Hi guys my name is Ashley, I am quite young, but I know that romantically I am not normal.

The idea of devoting myself romantically to someone makes me feel sick. I just can't imagine myself forming that deep of a bond with someone. I also don't feel the lovey emotions that most talk about. I am very emotionally disconnected and have only made maybe 2 deep connections in my life. I'm just not a social butterfly and I am a loner. I love the idea of me working as a Toxicologist though.

Physical contact also grosses me out, if somebody tries to cuddle me I cringe. If they try to cuddle me while I am sleeping they will be punched. It's like if somebody even touches me I can feel that spot where I have been touched for the next half hour. I don't like it. Hugs also make me want to cringe. It's all so gross.

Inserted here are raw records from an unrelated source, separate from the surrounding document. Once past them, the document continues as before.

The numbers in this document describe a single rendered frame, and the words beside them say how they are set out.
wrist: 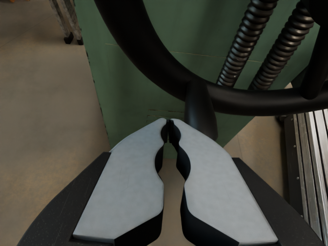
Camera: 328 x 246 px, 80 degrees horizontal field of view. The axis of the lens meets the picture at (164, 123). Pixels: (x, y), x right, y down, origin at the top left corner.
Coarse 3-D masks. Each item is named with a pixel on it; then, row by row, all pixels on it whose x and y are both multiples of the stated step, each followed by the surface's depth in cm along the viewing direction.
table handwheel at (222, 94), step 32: (96, 0) 11; (128, 0) 11; (320, 0) 10; (128, 32) 12; (320, 32) 14; (160, 64) 15; (320, 64) 16; (224, 96) 19; (256, 96) 20; (288, 96) 20; (320, 96) 19
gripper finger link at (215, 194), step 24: (192, 144) 10; (216, 144) 10; (192, 168) 8; (216, 168) 9; (192, 192) 7; (216, 192) 7; (240, 192) 8; (192, 216) 7; (216, 216) 7; (240, 216) 7; (264, 216) 7; (192, 240) 7; (216, 240) 6; (240, 240) 6; (264, 240) 6
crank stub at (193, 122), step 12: (192, 84) 16; (204, 84) 16; (192, 96) 15; (204, 96) 15; (192, 108) 15; (204, 108) 14; (192, 120) 14; (204, 120) 14; (216, 120) 15; (204, 132) 14; (216, 132) 14
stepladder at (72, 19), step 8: (48, 0) 95; (56, 0) 98; (64, 0) 95; (56, 8) 99; (64, 8) 97; (72, 8) 103; (56, 16) 102; (72, 16) 103; (64, 24) 108; (72, 24) 105; (64, 32) 110; (80, 32) 112; (64, 40) 112; (80, 40) 113
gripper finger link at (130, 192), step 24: (168, 120) 12; (120, 144) 10; (144, 144) 10; (120, 168) 8; (144, 168) 8; (96, 192) 7; (120, 192) 7; (144, 192) 7; (96, 216) 6; (120, 216) 6; (144, 216) 6; (96, 240) 6; (120, 240) 6; (144, 240) 7
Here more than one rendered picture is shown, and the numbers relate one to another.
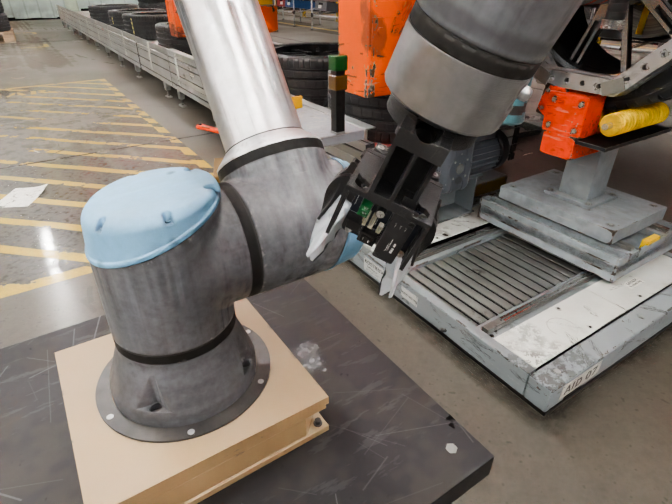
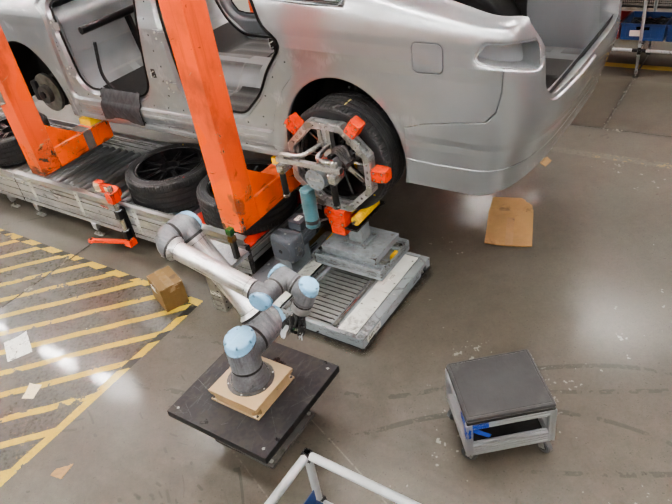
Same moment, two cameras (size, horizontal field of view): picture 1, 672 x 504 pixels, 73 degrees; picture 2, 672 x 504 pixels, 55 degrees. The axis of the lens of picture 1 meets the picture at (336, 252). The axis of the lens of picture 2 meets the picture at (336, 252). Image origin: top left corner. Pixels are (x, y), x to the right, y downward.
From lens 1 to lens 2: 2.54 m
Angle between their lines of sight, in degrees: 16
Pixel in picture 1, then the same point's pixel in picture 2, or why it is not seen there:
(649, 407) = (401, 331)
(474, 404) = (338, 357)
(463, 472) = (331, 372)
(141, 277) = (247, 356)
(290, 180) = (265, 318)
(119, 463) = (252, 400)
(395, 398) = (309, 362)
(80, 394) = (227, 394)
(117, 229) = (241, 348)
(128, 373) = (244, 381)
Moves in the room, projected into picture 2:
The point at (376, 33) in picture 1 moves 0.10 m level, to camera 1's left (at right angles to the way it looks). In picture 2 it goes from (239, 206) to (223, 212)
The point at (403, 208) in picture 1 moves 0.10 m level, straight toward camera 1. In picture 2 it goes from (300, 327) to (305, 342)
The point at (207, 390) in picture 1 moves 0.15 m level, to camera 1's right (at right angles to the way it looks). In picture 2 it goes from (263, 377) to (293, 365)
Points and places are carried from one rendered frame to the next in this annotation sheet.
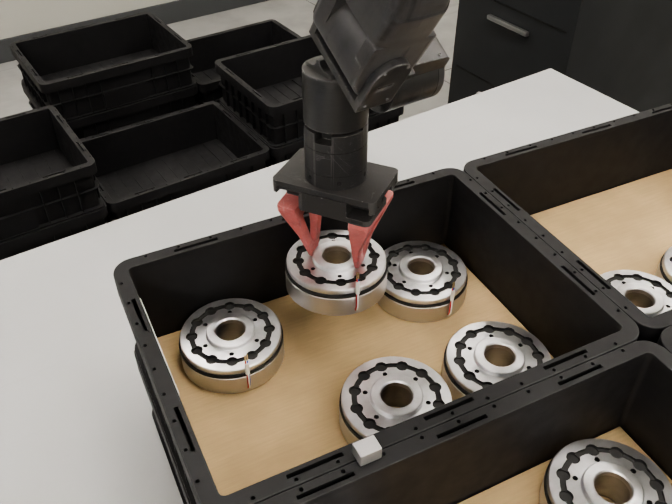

But... I don't find sex gross at all. I almost feel like I look forward to when that day comes because it is such a natural thing for our species. I don't find too many people this attractive, but there has been times when I have seen a person and thought that I would like to bang them. I have only felt this attraction toward the opposite sex. After banging them I have no problem with never seeing them again or even being friends with benefits.

I have had my fair amount of sqiushes. There have been people I have felt like I really admire and want to know on a deeper level, but I just don't feel those nervous jitters, butterflies in the stomach, or a desire to be in a romantic relationship.

I am so new to this, but to my knowledge as of now I think I am Aromantic, Hetrosexual, and Asensual.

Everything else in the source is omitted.